Emerging from a 2019 workshop held at the Oxford Changing Character of War Centre, Pembroke College, Oxford University, this volume features contributions from a veritable who’s who of experts on the Russian Navy and strategy, including Professors Andrew Lambert and Geoffrey Till, Andrew Monaghan, Richard Connolly, Dmitry Gorenburg, Michael Kofman, Michael B Petersen, and Vice Admiral Sir Clive Johnstone. The book opens with a foreword by Cdr (rtd.) Eleanor Stack Royal Navy, who commanded HMS Duncan on deployment into the Black Sea in 2017 and 2018, and her first-hand experience of meeting the Russian challenge head-on. Following this, the book is divided into seven chapters, split into three sections: ‘Maritime Strategies in Historical Context’ (featuring Lambert and Till); ‘Russia’s Maritime Strategies and Capabilities Today and Tomorrow’ (encompassing Johnstone, Kofman, Connolly and Gorenburg); and concluding with ‘The Challenge: The Russian Navy in Practice’, featuring Petersen on ‘Toward an Understanding of Maritime Conflict with Russia’.
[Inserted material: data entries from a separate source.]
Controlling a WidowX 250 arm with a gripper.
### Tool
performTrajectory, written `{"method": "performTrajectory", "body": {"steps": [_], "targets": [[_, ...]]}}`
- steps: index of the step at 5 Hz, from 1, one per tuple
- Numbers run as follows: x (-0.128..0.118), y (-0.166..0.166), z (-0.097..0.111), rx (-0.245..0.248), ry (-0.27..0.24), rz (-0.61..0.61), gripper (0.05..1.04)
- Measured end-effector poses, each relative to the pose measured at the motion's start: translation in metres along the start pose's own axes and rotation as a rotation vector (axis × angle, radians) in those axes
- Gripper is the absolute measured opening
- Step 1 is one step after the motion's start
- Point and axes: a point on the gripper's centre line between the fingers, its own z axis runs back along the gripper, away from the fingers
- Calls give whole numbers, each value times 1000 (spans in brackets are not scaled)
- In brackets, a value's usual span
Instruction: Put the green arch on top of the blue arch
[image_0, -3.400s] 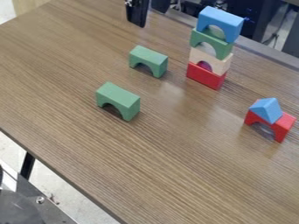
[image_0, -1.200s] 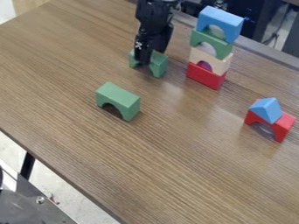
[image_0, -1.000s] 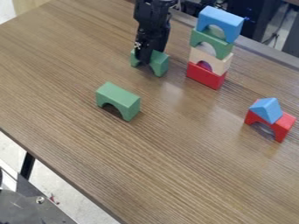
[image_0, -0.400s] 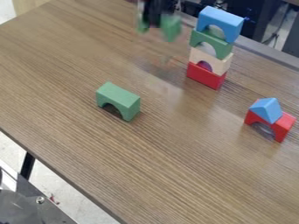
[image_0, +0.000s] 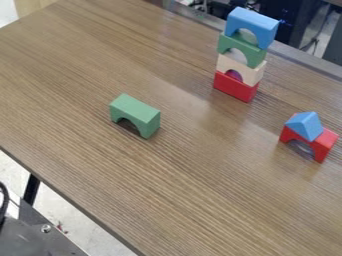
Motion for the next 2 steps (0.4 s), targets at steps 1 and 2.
{"method": "performTrajectory", "body": {"steps": [1, 2], "targets": [[-11, -6, 20, -27, 22, -18, 560], [-28, -11, 16, 8, 9, -46, 560]]}}
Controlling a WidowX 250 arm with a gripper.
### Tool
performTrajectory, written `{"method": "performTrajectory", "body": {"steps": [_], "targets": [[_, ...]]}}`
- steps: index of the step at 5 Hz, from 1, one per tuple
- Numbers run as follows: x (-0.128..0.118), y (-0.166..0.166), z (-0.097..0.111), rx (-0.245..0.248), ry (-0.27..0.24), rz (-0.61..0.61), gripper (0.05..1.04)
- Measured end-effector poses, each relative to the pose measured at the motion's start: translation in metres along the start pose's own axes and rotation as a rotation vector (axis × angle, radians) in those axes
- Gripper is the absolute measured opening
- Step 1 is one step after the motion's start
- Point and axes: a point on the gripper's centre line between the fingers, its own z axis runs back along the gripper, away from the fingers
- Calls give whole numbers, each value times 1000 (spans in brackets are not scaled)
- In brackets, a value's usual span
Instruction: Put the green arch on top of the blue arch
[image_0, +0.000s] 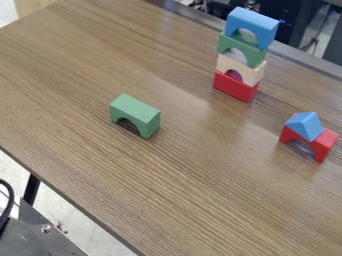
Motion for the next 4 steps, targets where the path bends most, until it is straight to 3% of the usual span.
{"method": "performTrajectory", "body": {"steps": [1, 2, 4], "targets": [[-9, -5, 0, 16, -7, -2, 560], [-16, -12, -17, 67, -5, -15, 560], [-20, -18, -23, 79, 8, -11, 559]]}}
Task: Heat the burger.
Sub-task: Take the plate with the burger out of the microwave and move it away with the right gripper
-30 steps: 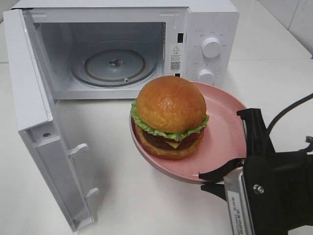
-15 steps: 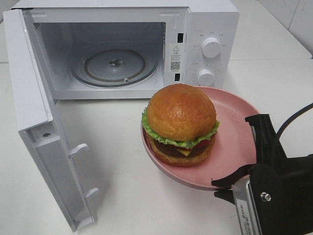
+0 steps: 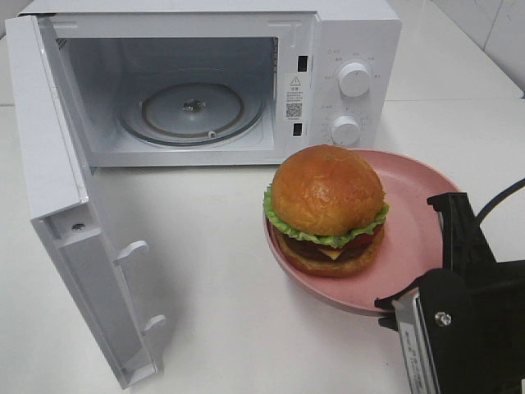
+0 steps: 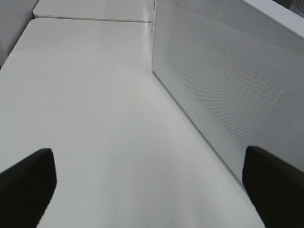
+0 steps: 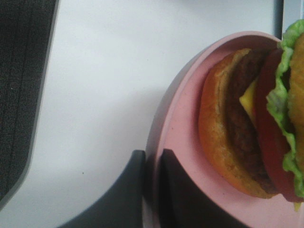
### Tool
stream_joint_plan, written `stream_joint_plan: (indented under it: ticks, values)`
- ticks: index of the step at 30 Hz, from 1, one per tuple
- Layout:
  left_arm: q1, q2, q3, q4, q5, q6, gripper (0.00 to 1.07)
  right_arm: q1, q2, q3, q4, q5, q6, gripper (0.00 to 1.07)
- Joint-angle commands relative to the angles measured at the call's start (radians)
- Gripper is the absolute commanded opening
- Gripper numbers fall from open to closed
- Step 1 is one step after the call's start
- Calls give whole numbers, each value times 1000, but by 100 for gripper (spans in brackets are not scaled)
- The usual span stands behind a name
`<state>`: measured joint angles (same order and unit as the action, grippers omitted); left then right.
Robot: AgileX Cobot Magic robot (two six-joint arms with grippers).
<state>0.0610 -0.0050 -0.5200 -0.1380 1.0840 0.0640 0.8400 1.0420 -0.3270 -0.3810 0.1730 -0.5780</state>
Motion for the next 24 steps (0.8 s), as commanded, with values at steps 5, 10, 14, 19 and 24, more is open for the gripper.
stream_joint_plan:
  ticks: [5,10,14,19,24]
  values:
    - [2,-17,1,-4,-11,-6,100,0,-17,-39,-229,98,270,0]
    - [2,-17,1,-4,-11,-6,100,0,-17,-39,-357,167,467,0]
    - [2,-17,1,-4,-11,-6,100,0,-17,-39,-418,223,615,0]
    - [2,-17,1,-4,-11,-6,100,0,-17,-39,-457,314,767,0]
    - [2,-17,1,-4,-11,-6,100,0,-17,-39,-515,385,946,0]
Across the seven chapters, the contributors provide a highly detailed, nuanced analysis of Russian naval history, strategic thinking, operational concepts, naval capabilities (both current and future), naval industrial capacity, wider Russian sea power, and the implications. As Sir Clive Johnstone writes in his chapter, “we should think hard about the Russian Navy and understand who they are, their function, and role in Russian strategy – how the navy will really be used”; this book does just this. The Sea in Russian Strategy sets out ably how to think about and understand what the Russian Navy is, and what it is meant to do. It does warrant mention that there a few very minor errors or points that need updating. For example, whilst noting the loss of the Slava-class cruiser Moskva on page 179, on page 190, Gorenburg refers to the “three Slava-class cruisers remaining in service”, with this also included in a table on the next page. This is a very minor point though and does not detract in any way from what is an excellent book. The Sea in Russian Strategy needs to be read widely, especially by those who need to understand the nature of the Russian threat, and is particularly recommended.